Re: bug#60690: -P '\d' in GNU and git grep

Jim Meyering <jim@xxxxxxxxxxxx> · Mon, 3 Apr 2023 20:30:02 -0700

On Mon, Apr 3, 2023 at 2:39 PM Paul Eggert <eggert@xxxxxxxxxxx> wrote:
> I've recently done some bug-report maintenance about a set of GNU grep
> bug reports related to whether whether "grep -P '\d'" should match
> non-ASCII digits, and have some thoughts about coordinating GNU grep
> with git grep in this department.
>
> GNU Bug#62605[1] "`[\d]` does not work with PCRE" has been fixed on
> Savannah's copy of GNU grep, and some sort of fix should appear in the
> next grep release.
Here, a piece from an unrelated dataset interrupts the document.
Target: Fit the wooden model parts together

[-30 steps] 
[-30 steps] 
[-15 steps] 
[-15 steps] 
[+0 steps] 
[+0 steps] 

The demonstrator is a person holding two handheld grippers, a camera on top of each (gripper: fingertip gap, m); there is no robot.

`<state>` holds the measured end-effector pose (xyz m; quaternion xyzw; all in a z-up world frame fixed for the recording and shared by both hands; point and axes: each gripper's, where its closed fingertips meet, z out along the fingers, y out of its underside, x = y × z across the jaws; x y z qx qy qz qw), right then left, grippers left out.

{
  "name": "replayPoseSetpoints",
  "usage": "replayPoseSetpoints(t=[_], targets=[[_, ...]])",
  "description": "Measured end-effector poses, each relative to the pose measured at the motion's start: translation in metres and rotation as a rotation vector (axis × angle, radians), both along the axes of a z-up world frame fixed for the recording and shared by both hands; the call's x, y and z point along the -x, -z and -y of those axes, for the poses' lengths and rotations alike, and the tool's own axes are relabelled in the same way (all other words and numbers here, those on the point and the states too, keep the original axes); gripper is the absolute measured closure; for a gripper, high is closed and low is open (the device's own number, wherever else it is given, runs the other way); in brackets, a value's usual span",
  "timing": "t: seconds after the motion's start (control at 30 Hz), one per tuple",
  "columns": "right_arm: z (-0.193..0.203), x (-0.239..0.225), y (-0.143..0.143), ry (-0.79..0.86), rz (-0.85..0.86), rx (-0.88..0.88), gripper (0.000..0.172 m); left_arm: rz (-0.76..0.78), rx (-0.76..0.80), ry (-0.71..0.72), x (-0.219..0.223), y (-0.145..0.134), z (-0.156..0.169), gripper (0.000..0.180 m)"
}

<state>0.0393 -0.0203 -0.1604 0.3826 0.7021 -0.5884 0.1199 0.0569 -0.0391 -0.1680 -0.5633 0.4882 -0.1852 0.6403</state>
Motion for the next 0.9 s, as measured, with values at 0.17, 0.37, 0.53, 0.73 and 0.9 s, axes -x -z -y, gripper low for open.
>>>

However, I'm leaving the GNU grep bug report open for
> now because it's related to Bug#60690[2] "[PATCH v2] grep: correctly
> identify utf-8 characters with \{b,w} in -P" and to Bug#62552[3] "Bug
> found in latest stable release v3.10 of grep". I merged these related
> bug reports, and the oldest one, Bug#60690, is now the representative
> displayed in the GNU grep bug list[4].
>
> For this set of grep bug reports there's still a pending issue discussed
> in my recent email[5], which proposes a patch so I've tagged Bug#60690
> with "patch". The proposal is that GNU grep -P '\d' should revert to the
> grep 3.9 behavior, i.e., that in a UTF-8 locale, \d should also match
> non-ASCII decimal digits.
>
> In researching this a bit further, I found that on March 23 Git disabled
> the use of PCRE2_UCP in PCRE2 10.34 or earlier[6], due to a PCRE2 bug
> that can cause a crash when PCRE2_UCP is used[7]. A bug fix[8] should
> appear in the next PCRE2 release.
>
> When PCRE2 10.35 comes out,

Thanks for finding that.
It's clearly a good idea to disable PCRE2_UCP for those using those
older, known-buggy versions of pcre2.

The latest is 10.42, per https://github.com/PCRE2Project/pcre2/releases

> it appears that 'git grep -P' will behave
> like 'grep -P' only if GNU grep adopts something like the solution
> proposed in [5].
>
> [1]: https://bugs.gnu.org/62605
> [2]: https://bugs.gnu.org/60690
> [3]: https://bugs.gnu.org/62552
> [4]: https://debbugs.gnu.org/cgi/pkgreport.cgi?package=grep
> [5]: https://lists.gnu.org/archive/html/grep-devel/2023-04/msg00004.html
> [6]:
> https://github.com/git/git/commit/14b9a044798ebb3858a1f1a1377309a3d6054ac8
> [7]:
> https://lore.kernel.org/git/7E83DAA1-F9A9-4151-8D07-D80EA6D59EEA@xxxxxxxxxx/
> [8]:
> https://github.com/git/git/commit/14b9a044798ebb3858a1f1a1377309a3d6054ac8

Thanks for all of the links. However, have you seen justification
(other than for compatibility with some other tool or language) for
allowing \d to match non-ASCII by default, in spite of the risks?
IMHO, we have an obligation to retain compatibility with how grep -P
'\d' has worked since -P was added. I'd be happy to see an option to
enable the match-multibyte-digits behavior, but making it the default
seems too likely to introduce unwarranted risk.